LISTED ENTRIES START

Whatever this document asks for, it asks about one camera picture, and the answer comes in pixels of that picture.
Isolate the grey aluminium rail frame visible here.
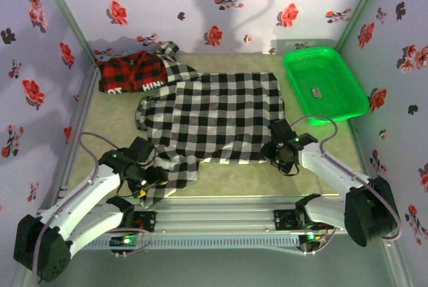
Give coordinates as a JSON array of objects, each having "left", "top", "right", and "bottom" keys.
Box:
[{"left": 35, "top": 195, "right": 399, "bottom": 234}]

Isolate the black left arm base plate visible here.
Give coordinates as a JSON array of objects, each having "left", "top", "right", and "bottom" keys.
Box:
[{"left": 128, "top": 211, "right": 157, "bottom": 233}]

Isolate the black white plaid shirt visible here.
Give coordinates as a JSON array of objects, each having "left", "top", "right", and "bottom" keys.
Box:
[{"left": 134, "top": 41, "right": 287, "bottom": 209}]

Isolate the grey slotted cable duct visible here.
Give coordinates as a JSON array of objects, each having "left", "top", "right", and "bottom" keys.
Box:
[{"left": 80, "top": 235, "right": 300, "bottom": 252}]

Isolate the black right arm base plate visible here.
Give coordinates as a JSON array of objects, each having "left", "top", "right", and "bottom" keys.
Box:
[{"left": 273, "top": 209, "right": 302, "bottom": 231}]

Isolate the grey aluminium corner post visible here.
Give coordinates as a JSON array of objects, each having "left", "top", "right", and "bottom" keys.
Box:
[
  {"left": 35, "top": 0, "right": 98, "bottom": 64},
  {"left": 334, "top": 0, "right": 389, "bottom": 52}
]

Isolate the red black plaid shirt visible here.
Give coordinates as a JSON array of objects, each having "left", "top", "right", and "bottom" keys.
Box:
[{"left": 96, "top": 51, "right": 168, "bottom": 94}]

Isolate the green plastic basket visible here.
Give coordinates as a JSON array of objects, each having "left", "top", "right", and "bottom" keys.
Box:
[{"left": 282, "top": 47, "right": 371, "bottom": 126}]

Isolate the small circuit board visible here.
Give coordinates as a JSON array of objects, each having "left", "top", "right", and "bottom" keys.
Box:
[{"left": 109, "top": 235, "right": 142, "bottom": 248}]

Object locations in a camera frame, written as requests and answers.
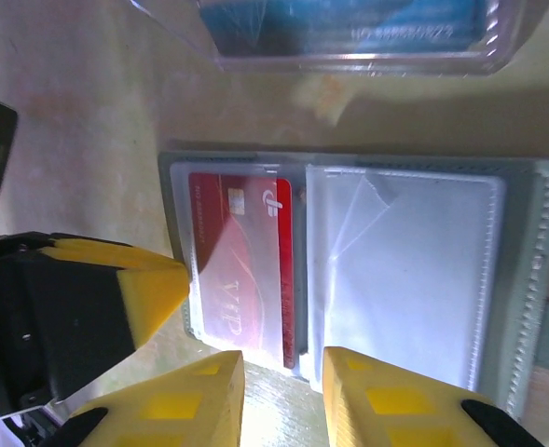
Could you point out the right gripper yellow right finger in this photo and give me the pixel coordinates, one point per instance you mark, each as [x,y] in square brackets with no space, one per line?
[395,410]

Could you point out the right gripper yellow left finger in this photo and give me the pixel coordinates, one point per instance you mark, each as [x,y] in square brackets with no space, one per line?
[176,410]

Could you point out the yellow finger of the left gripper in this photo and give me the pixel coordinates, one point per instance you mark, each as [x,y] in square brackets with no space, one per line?
[115,253]
[153,298]

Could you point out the red VIP card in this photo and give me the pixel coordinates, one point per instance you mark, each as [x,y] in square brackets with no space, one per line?
[237,261]

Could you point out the pale green card holder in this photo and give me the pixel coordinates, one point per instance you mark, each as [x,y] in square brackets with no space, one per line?
[418,279]

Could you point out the blue VIP card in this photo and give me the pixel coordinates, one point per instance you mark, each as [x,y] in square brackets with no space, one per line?
[418,28]

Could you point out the clear plastic tray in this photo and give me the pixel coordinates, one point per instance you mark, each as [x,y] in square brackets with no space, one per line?
[302,63]

LISTED ENTRIES END

In repeating the entries, exclude the pictures and alter nothing else.

Whatever this document asks for, it asks about one camera picture, and the answer comes in pixels of that picture.
Isolate the grey aluminium rail frame visible here.
Give coordinates as a JSON array of objects, each having "left", "top", "right", and "bottom" keys.
Box:
[{"left": 35, "top": 195, "right": 399, "bottom": 234}]

Isolate the black left arm base plate visible here.
Give coordinates as a JSON array of objects, each having "left", "top", "right", and "bottom" keys.
Box:
[{"left": 128, "top": 211, "right": 157, "bottom": 233}]

Isolate the black white plaid shirt visible here.
Give coordinates as a JSON array of objects, each having "left", "top", "right", and "bottom" keys.
Box:
[{"left": 134, "top": 41, "right": 287, "bottom": 209}]

Isolate the grey slotted cable duct visible here.
Give coordinates as a JSON array of objects, each having "left", "top", "right", and "bottom" keys.
Box:
[{"left": 80, "top": 235, "right": 300, "bottom": 252}]

Isolate the black right arm base plate visible here.
Give coordinates as a JSON array of objects, each having "left", "top", "right", and "bottom" keys.
Box:
[{"left": 273, "top": 209, "right": 302, "bottom": 231}]

Isolate the grey aluminium corner post visible here.
Give coordinates as a JSON array of objects, each having "left", "top", "right", and "bottom" keys.
Box:
[
  {"left": 35, "top": 0, "right": 98, "bottom": 64},
  {"left": 334, "top": 0, "right": 389, "bottom": 52}
]

Isolate the red black plaid shirt visible here.
Give coordinates as a JSON array of objects, each having "left", "top", "right", and "bottom" keys.
Box:
[{"left": 96, "top": 51, "right": 168, "bottom": 94}]

Isolate the green plastic basket visible here.
Give coordinates as a JSON array of objects, each having "left", "top", "right", and "bottom" keys.
Box:
[{"left": 282, "top": 47, "right": 371, "bottom": 126}]

Isolate the small circuit board visible here.
Give coordinates as a JSON array of objects, each having "left", "top", "right", and "bottom" keys.
Box:
[{"left": 109, "top": 235, "right": 142, "bottom": 248}]

Object locations in a camera frame, written as requests and answers.
Could you point out the right gripper yellow right finger in this photo and give me the pixel coordinates, one point per instance you mark, each as [x,y] in square brackets with no space, one per line?
[395,410]

Could you point out the right gripper yellow left finger in this photo and give me the pixel coordinates, one point per instance you mark, each as [x,y] in square brackets with no space, one per line?
[176,410]

Could you point out the yellow finger of the left gripper in this photo and give me the pixel coordinates, one point per instance you mark, each as [x,y] in square brackets with no space, one per line?
[115,253]
[153,298]

Could you point out the red VIP card in this photo and give me the pixel coordinates, one point per instance you mark, each as [x,y] in square brackets with no space, one per line?
[237,261]

Could you point out the pale green card holder in this photo and give me the pixel coordinates, one point per instance you mark, each as [x,y] in square brackets with no space, one per line?
[418,279]

Could you point out the blue VIP card in this photo and give me the pixel coordinates, one point per instance you mark, each as [x,y] in square brackets with no space, one per line?
[418,28]

Could you point out the clear plastic tray in this photo and give me the pixel coordinates, one point per instance you mark, each as [x,y] in square brackets with no space, one per line?
[302,63]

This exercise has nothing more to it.